With the root cause identified—a loose cooling pipe joint leading to coolant leak, insufficient cooling, charger overheating, internal short circuit, and subsequent fuse blow—the repair steps were clear. I replaced the blown charger fuse with a new one of identical rating, replaced the entire onboard charger unit (as internal damage was irreversible), and replaced the faulty cooling pipe joint with a properly secured, OEM-specified connector.
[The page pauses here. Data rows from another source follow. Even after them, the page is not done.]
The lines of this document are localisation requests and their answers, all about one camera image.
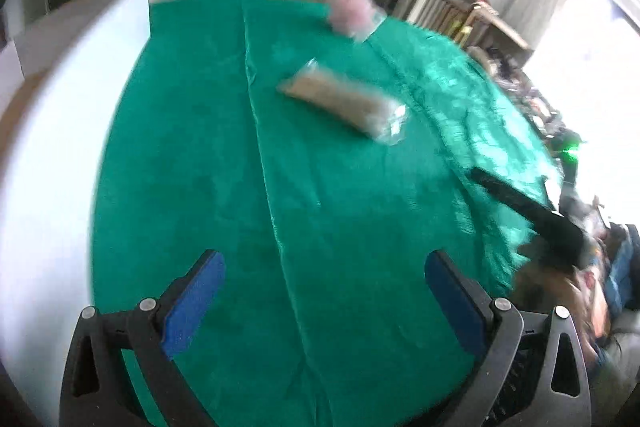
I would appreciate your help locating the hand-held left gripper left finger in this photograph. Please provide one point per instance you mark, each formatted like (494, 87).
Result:
(195, 302)

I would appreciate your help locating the person's right hand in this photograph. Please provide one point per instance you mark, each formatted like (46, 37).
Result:
(555, 302)

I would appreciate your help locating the pink fluffy yarn in bag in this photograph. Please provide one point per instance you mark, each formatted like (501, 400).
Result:
(352, 14)

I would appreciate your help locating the beige yarn packet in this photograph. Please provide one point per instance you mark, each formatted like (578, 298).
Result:
(340, 99)

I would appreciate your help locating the wooden shelf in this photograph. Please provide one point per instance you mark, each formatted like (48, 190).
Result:
(465, 14)

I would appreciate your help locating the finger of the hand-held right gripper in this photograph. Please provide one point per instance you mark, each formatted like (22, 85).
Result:
(510, 197)

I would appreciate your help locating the green blanket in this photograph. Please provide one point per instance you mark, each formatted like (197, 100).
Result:
(310, 217)

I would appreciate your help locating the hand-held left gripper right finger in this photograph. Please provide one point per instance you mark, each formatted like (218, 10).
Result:
(455, 302)

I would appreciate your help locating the white board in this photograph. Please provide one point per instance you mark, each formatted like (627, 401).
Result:
(85, 32)
After reassembly and refilling the cooling system with the correct hybrid electric vehicle coolant, I performed a functional test. The hybrid electric vehicle now accepted AC slow charging normally, with the data stream showing proper voltages and currents. A subsequent drive cycle confirmed that all other functions, including DC fast charging and propulsion, remained intact.
This case underscores several important lessons for maintaining a hybrid electric vehicle. First, the cooling system is not just for the engine; it is critical for battery and power electronics health. Regular inspections of coolant lines, levels, and connections can prevent such failures. Second, diagnostic approaches should combine data analysis with understanding of system architecture. The use of data streams and resistance measurements, guided by electrical principles, was key here. Third, fuses are sacrificial protectors; always investigate why they blow before replacement. Finally, the integration of systems in a hybrid electric vehicle means that a fault in one area (cooling) can manifest in another (charging), requiring a holistic view.
To generalize, the charging system in a hybrid electric vehicle involves multiple safety and control layers. The communication between the charger, battery management system (BMS), and vehicle control unit (VCU) ensures safe operation. The AC charging process includes a pilot signal for capacity negotiation and proximity detection. A fault in any part of this chain can disable charging. Below is a summary of common failure modes in hybrid electric vehicle AC charging systems, based on this and similar cases.
| Failure Category | Specific Issues | Typical Symptoms | Diagnostic Clues |
|---|---|---|---|
| Electrical | Blown fuses, short circuits, open wiring, connector corrosion | No charging, zero HV output, possible DTCs | Resistance measurements, voltage checks |
| Thermal | Coolant leaks, pump failures, clogged radiators | Overheating warnings, intermittent charging failure | Temperature data, visual coolant inspection |
| Control & Communication | Faulty pilot signal, BMS errors, software glitches | Charging stops after initiation, incorrect SOC readings | Duty cycle measurements, CAN bus data |
| Component Degradation | Worn-out charger components, aging capacitors | Reduced charging efficiency, unusual noises | Performance testing, efficiency calculations |
In conclusion, diagnosing a hybrid electric vehicle requires a methodical approach grounded in electrical and thermal principles. This case of AC slow charging failure was resolved by tracing the fault from symptom (no charge) to root cause (coolant leak-induced short). It highlights the complexity and interconnectivity of modern hybrid electric vehicle systems. For technicians, continuous learning about evolving technologies in hybrid electric vehicles is essential. For owners, adhering to scheduled maintenance, especially for cooling systems, can prevent such issues. As the adoption of hybrid electric vehicles grows, understanding their unique故障 profiles becomes increasingly important for reliable and sustainable operation.